Reputation: 449
Let's say I have a ColorPalette class that looks like the following:
class ColorPalette {
static const Map<int, Color> gray = {
400: Color(0xFFDDDDDD),
500: Color(0xFFEEEEEE),
// ...
};
// Primary colors in separate variable
static const Color primaryBlue = Color(0xFF0000FF);
// ...
}
And if I were to assign a color value of the map to a variable that expects a const value:
class SomeOtherClass {
static const Map<String, Color> stateColor = {
// Error
'pressed': ColorPalette.gray[500],
}
}
Complains that "Const variables must be initialized with a constant value."
But this works fine:
...
'pressed': ColorPalette.primaryBlue,
...
Plus when assigning map, doing 500: const Color(...)
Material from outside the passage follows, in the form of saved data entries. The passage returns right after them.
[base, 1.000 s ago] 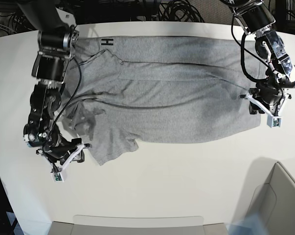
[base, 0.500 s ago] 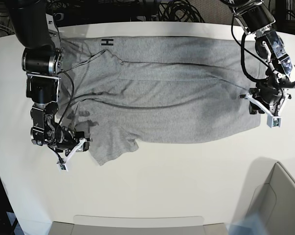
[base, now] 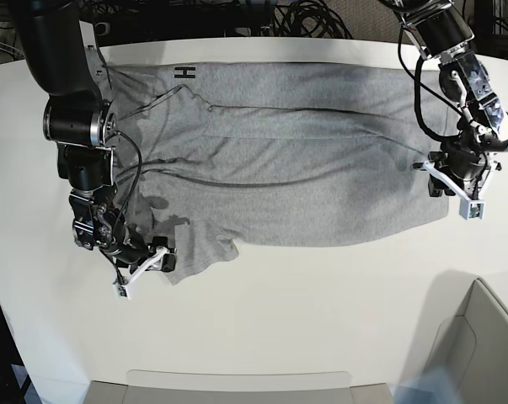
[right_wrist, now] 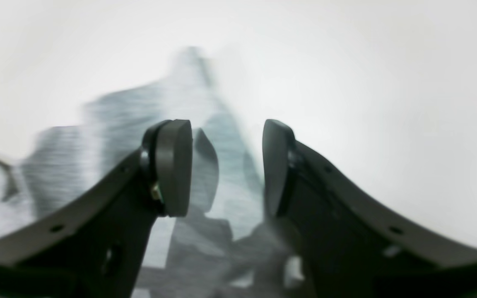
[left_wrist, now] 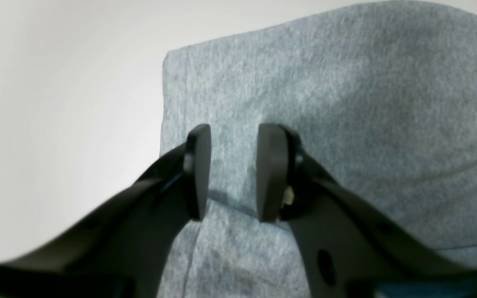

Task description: Fold the T-shirt properly

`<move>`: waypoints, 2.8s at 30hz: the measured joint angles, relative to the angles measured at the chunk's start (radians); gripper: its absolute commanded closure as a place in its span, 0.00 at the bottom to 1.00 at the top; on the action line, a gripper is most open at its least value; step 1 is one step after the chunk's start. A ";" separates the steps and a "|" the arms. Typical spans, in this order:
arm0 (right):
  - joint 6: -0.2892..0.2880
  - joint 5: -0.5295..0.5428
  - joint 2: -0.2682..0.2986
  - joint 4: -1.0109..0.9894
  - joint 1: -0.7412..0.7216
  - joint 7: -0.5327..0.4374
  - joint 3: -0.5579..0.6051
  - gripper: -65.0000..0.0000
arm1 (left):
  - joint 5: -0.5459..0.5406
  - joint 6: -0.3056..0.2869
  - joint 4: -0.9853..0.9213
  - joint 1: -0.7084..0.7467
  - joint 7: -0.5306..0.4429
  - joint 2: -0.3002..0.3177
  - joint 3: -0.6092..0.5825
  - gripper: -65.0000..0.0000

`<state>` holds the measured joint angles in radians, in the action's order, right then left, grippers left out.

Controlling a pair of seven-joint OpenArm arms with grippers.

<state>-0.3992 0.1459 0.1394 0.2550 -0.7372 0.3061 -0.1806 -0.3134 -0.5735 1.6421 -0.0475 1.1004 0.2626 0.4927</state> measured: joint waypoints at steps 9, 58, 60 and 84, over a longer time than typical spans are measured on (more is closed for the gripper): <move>-0.079 0.013 -0.015 -0.002 0.002 0.047 0.000 0.57 | 0.001 -0.014 -0.128 -0.054 0.009 0.034 -0.006 0.67; -0.088 0.017 -0.010 0.000 0.006 0.053 0.001 0.57 | -0.002 -0.123 -0.428 -0.140 -0.252 0.214 -0.179 1.00; -0.088 0.018 -0.012 0.000 0.006 0.053 0.001 0.57 | 0.000 -0.123 -0.395 -0.090 -0.253 0.198 -0.177 1.00; -0.087 0.017 -0.015 0.000 0.006 0.050 0.001 0.57 | -0.001 -0.123 -0.117 0.044 -0.239 0.138 -0.041 0.62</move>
<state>-0.4866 0.1627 0.1242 0.2554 -0.7307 0.3557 -0.1799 -0.3145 -0.6968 1.5249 -0.0032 0.8616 0.4007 0.4519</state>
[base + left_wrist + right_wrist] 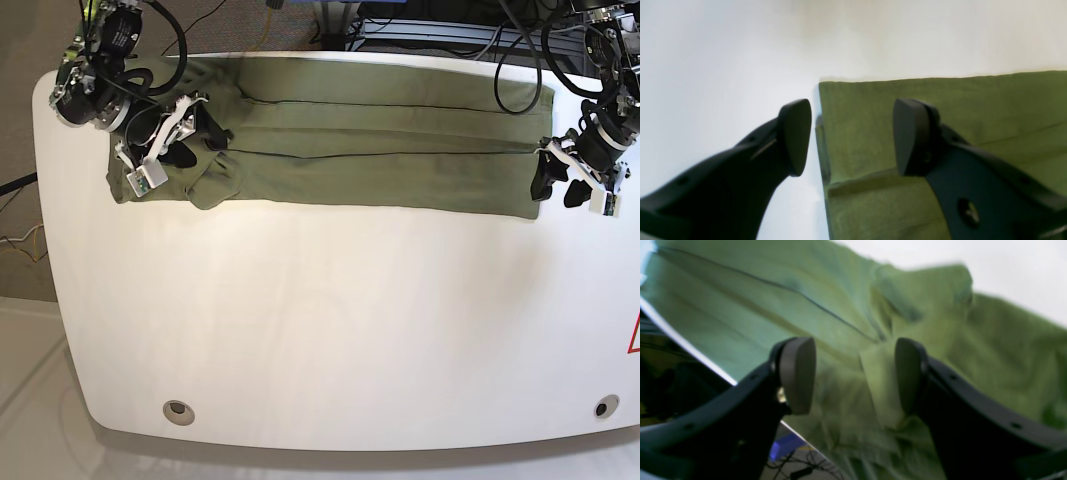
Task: Fold the T-shirt properly
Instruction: 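Hold the strip end with the right gripper and adjust the grip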
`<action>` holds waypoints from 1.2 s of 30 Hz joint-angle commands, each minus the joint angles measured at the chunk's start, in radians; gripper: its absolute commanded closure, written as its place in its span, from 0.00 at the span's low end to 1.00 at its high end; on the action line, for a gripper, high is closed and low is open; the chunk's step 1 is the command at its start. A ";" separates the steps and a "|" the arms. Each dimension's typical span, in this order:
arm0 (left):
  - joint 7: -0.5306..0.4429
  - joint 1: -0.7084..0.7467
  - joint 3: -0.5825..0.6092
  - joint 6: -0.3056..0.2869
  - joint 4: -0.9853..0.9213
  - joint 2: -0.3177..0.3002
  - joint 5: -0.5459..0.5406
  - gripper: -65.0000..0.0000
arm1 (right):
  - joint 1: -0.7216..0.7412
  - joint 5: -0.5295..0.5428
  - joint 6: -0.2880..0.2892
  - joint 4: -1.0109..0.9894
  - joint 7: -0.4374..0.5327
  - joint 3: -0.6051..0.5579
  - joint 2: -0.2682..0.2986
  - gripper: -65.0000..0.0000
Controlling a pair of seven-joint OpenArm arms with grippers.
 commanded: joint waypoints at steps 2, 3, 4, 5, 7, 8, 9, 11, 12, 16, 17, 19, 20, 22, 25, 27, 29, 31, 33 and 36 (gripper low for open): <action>-0.033 -0.009 -0.008 -0.001 0.018 -0.017 -0.008 0.43 | 0.019 0.046 0.001 -0.008 0.015 -0.008 0.040 0.41; -0.035 -0.010 -0.008 0.000 0.017 -0.017 -0.007 0.43 | 0.021 0.048 0.001 -0.014 0.019 -0.012 0.046 0.40; -0.035 -0.010 -0.008 -0.001 0.017 -0.017 -0.007 0.43 | 0.023 0.044 0.001 -0.022 0.025 -0.015 0.050 0.40; -0.036 -0.011 -0.007 -0.001 0.017 -0.016 -0.007 0.43 | 0.024 0.041 0.001 -0.029 0.031 -0.019 0.054 0.40; -0.039 -0.012 -0.007 0.000 0.019 -0.017 -0.005 0.43 | 0.032 0.027 0.001 -0.049 0.047 -0.022 0.061 0.39; -0.047 -0.011 -0.005 0.000 0.021 -0.010 -0.001 0.44 | 0.036 -0.009 0.001 -0.090 0.098 -0.012 0.072 0.38; -0.056 -0.011 -0.002 0.001 0.023 -0.002 0.003 0.44 | 0.039 -0.046 0.001 -0.132 0.150 -0.001 0.082 0.36; -0.056 -0.011 -0.004 0.000 0.024 0.002 0.004 0.44 | 0.045 -0.055 0.001 -0.150 0.169 -0.004 0.081 0.36; -0.057 -0.011 -0.004 0.000 0.024 0.006 0.005 0.44 | 0.047 -0.057 0.001 -0.158 0.173 -0.003 0.079 0.36; -0.062 -0.009 -0.005 0.002 0.023 0.024 0.011 0.44 | 0.048 -0.053 0.001 -0.169 0.177 0.004 0.070 0.37; -0.063 -0.008 -0.006 0.002 0.024 0.030 0.013 0.44 | 0.047 -0.050 0.001 -0.169 0.173 0.007 0.066 0.37; -0.066 -0.007 -0.006 0.003 0.023 0.039 0.017 0.44 | 0.045 -0.047 0.001 -0.162 0.170 0.013 0.054 0.38; -0.064 -0.006 -0.006 0.003 0.025 0.045 0.019 0.44 | 0.043 -0.051 0.001 -0.155 0.178 0.014 0.042 0.38; -0.063 -0.006 -0.005 0.003 0.028 0.051 0.021 0.44 | 0.043 -0.055 0.001 -0.144 0.191 0.019 0.026 0.39; -0.065 -0.005 -0.004 0.003 0.031 0.045 0.020 0.44 | 0.045 -0.059 0.001 -0.136 0.207 0.028 0.015 0.40; -0.065 -0.003 -0.005 0.002 0.033 0.037 0.018 0.44 | 0.048 -0.064 0.001 -0.132 0.225 0.032 0.009 0.41; -0.065 0.000 -0.005 0.003 0.034 0.026 0.015 0.44 | 0.049 -0.073 0.001 -0.130 0.247 0.033 0.002 0.43; -0.060 0.010 -0.012 0.004 0.027 0.000 -0.004 0.45 | 0.043 -0.090 0.001 -0.125 0.297 0.030 -0.022 0.52; -0.054 0.016 -0.016 0.002 0.026 -0.009 -0.019 0.46 | 0.044 -0.104 0.001 -0.124 0.315 0.028 -0.029 0.58; -0.041 0.027 -0.022 -0.003 0.027 -0.019 -0.051 0.48 | 0.042 -0.127 0.001 -0.120 0.328 0.024 -0.040 0.67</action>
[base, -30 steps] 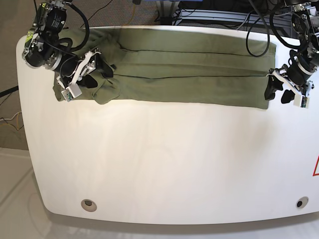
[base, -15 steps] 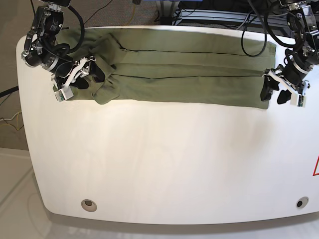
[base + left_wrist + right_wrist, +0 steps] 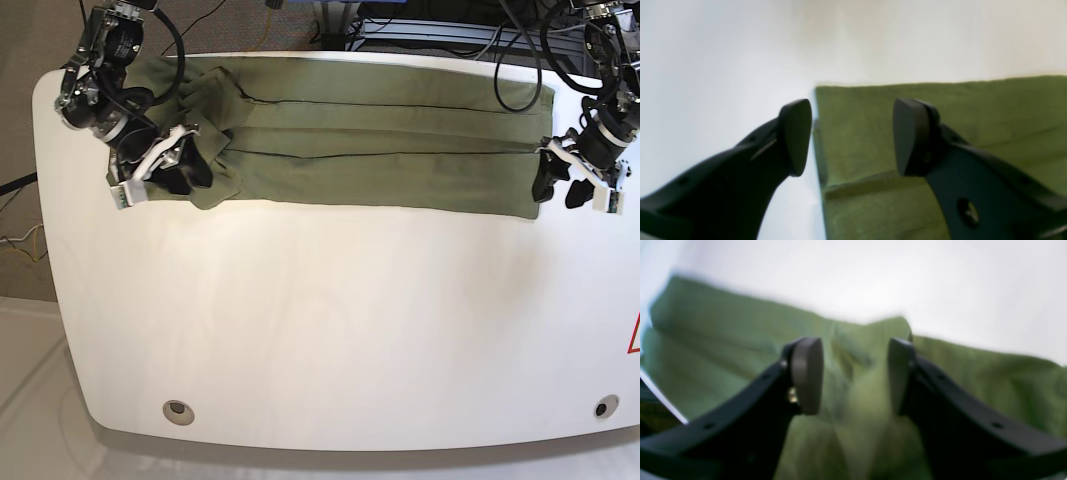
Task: Fold the T-shirt properly
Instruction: 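Hold the strip end with the right gripper and adjust the grip, then lower the left gripper onto the other strip end and close on it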
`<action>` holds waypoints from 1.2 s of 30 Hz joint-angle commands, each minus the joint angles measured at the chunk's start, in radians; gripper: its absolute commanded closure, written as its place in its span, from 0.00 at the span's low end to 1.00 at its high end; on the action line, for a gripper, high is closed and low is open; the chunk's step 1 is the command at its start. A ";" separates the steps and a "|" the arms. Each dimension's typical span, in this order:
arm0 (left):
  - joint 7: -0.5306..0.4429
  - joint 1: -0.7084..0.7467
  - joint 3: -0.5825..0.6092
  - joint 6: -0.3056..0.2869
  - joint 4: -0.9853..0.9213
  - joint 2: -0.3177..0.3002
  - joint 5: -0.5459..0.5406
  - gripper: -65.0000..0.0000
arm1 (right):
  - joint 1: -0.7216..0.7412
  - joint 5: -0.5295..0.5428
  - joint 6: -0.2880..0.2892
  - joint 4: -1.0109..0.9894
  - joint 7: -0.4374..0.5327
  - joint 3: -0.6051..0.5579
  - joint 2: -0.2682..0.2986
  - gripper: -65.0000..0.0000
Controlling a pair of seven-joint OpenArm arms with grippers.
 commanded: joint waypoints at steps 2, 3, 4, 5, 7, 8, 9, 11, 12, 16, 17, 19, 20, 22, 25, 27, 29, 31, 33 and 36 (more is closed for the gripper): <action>0.007 0.014 -0.014 -0.012 0.019 -0.030 -0.060 0.52 | 0.004 -0.019 0.009 0.028 0.029 -0.001 -0.005 0.73; 0.012 0.017 -0.015 -0.014 0.019 -0.033 -0.072 0.54 | 0.003 -0.030 0.009 0.028 0.031 -0.003 -0.008 0.77; 0.018 0.021 -0.015 -0.019 0.019 -0.035 -0.084 0.57 | 0.002 -0.046 0.009 0.030 0.031 -0.005 -0.009 0.80; 0.024 0.025 -0.015 -0.023 0.019 -0.037 -0.095 0.60 | 0.001 -0.061 0.009 0.031 0.032 -0.008 -0.011 0.84; 0.049 0.031 -0.012 -0.035 0.017 -0.050 -0.122 0.71 | 0.002 -0.132 0.009 0.029 0.045 -0.015 -0.014 0.94; 0.060 0.031 -0.011 -0.039 0.016 -0.051 -0.128 0.75 | 0.000 -0.147 0.009 0.028 0.048 -0.018 -0.015 0.97; 0.071 0.032 -0.011 -0.043 0.015 -0.051 -0.134 0.79 | -0.002 -0.163 0.009 0.026 0.051 -0.020 -0.015 1.00; 0.088 0.031 -0.009 -0.054 0.007 -0.051 -0.142 0.82 | -0.003 -0.187 0.009 0.017 0.060 -0.026 -0.015 1.00; 0.095 0.030 -0.008 -0.057 0.003 -0.050 -0.142 0.83 | -0.003 -0.192 0.009 0.010 0.065 -0.028 -0.014 1.00; 0.123 0.024 -0.007 -0.057 -0.025 -0.045 -0.132 0.87 | 0.004 -0.180 0.009 -0.053 0.079 -0.025 0.008 1.00; 0.133 0.020 -0.007 -0.051 -0.040 -0.044 -0.125 0.90 | 0.010 -0.160 0.009 -0.089 0.080 -0.021 0.024 1.00; 0.133 0.019 -0.006 -0.049 -0.045 -0.043 -0.120 0.90 | 0.012 -0.144 0.009 -0.109 0.078 -0.019 0.032 1.00; 0.132 0.020 -0.007 -0.049 -0.049 -0.043 -0.119 0.89 | 0.013 -0.136 0.009 -0.112 0.076 -0.019 0.036 1.00; 0.130 0.020 -0.009 -0.048 -0.055 -0.043 -0.117 0.89 | 0.011 -0.119 0.009 -0.115 0.070 -0.019 0.040 1.00; 0.121 0.023 -0.015 -0.046 -0.059 -0.044 -0.113 0.87 | 0.002 -0.094 0.009 -0.099 0.056 -0.019 0.039 1.00; 0.110 0.025 -0.021 -0.045 -0.060 -0.043 -0.109 0.84 | -0.005 -0.082 0.009 -0.076 0.038 -0.020 0.034 1.00; 0.103 0.030 -0.016 -0.046 -0.045 -0.046 -0.115 0.79 | -0.013 -0.078 0.009 -0.058 0.016 -0.012 0.030 1.00; 0.096 0.033 -0.020 -0.043 -0.048 -0.047 -0.115 0.73 | -0.019 -0.076 0.009 -0.036 0.003 -0.010 0.024 1.00; 0.096 0.032 -0.021 -0.041 -0.061 -0.048 -0.113 0.66 | -0.020 -0.079 0.009 -0.027 -0.006 -0.009 0.018 1.00; 0.107 0.033 -0.020 -0.037 -0.092 -0.052 -0.114 0.51 | -0.018 -0.082 0.009 -0.026 -0.011 -0.007 0.013 1.00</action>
or static const Map<int, Color> gray = const {...}
didn't work either.
So I suspect that this is throwing error probably because compiler doesn't evaluate all entries in the map during compile time and therefore, the value being accessed with the given key can be only known during runtime?
Is there any workaround to assign value from a map to a variable that expects a const value?
Upvotes: 2
Views: 2209
Reputation: 71723
There is no workaround.
An expression of the form e1[e2]
cannot be a constant. The []
operator is a method (all user-definable operators are), and you cannot call a method at compile time except for a very small number of operations on known system types. Map lookup, even on constant maps, is not one of those exceptions.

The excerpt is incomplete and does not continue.